Pubdate: Mon, 04 Aug 2014
Source: Columbian, The (WA)
Copyright: 2014 The Columbian Publishing Co.
Contact:  http://www.columbian.com/
Details: http://www.mapinc.org/media/92
Author: Jim Kennedy

STATS ASCERTAIN PROHIBITION FAILED

In a Los Angeles Times article appearing in The Columbian on July 29, 
"Pot: U.S. sees profound cultural shift," Stuart Gitlow, president of 
the American Society of Addiction Medicine, is quoted thusly: "When 
you look back at Prohibition, what you see is that per-capita use of 
alcohol dropped by more than 50 percent; as a result of that, 
alcohol-related deaths dropped considerably as well.
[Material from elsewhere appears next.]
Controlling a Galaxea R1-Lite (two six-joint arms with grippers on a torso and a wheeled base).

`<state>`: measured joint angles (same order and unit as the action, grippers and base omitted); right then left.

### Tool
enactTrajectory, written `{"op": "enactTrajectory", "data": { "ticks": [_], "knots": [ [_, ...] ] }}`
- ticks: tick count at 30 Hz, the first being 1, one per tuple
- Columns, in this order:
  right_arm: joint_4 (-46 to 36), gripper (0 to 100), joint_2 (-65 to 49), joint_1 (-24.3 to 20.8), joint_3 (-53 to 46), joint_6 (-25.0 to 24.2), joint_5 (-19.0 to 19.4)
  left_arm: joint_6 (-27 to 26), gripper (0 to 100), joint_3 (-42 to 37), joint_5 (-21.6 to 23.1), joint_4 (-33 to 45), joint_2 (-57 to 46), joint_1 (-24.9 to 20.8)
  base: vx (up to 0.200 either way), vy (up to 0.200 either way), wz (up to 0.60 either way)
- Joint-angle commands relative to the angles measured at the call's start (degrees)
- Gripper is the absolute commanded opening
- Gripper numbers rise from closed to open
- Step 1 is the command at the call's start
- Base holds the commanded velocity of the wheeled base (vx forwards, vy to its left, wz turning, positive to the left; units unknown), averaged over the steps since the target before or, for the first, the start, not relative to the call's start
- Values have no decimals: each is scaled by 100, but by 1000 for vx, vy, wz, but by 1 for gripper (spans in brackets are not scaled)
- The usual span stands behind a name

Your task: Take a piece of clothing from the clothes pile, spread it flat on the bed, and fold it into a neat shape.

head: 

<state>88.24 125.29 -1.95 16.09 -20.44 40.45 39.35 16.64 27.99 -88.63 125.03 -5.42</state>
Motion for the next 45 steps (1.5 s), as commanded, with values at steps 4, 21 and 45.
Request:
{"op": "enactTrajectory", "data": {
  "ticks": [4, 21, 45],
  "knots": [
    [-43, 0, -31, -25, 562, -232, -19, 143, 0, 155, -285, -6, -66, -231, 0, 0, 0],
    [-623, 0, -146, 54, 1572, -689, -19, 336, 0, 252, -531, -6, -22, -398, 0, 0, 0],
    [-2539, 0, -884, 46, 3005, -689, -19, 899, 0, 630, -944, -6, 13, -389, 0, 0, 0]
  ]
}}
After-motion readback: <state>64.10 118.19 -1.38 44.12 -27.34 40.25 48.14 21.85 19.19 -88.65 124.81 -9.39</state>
Prohibition was 
an enormous public health success." This is where the adage about not 
believing everything you read fits.

According to the U.S. Department of Commerce, alcohol-related deaths 
increased during that period from 1 per 100,000 in 1920 to 4 per 
100,000 in 1928. Also, crime was rampant during that period as is 
indicated by this quote from Henry Hilfers, the then-president of the 
New Jersey State Federation of Labor (before the Senate, May 1926): 
"The Volstead Act has been the direct result of creating more crime 
in the state of New Jersey than there ever has been before."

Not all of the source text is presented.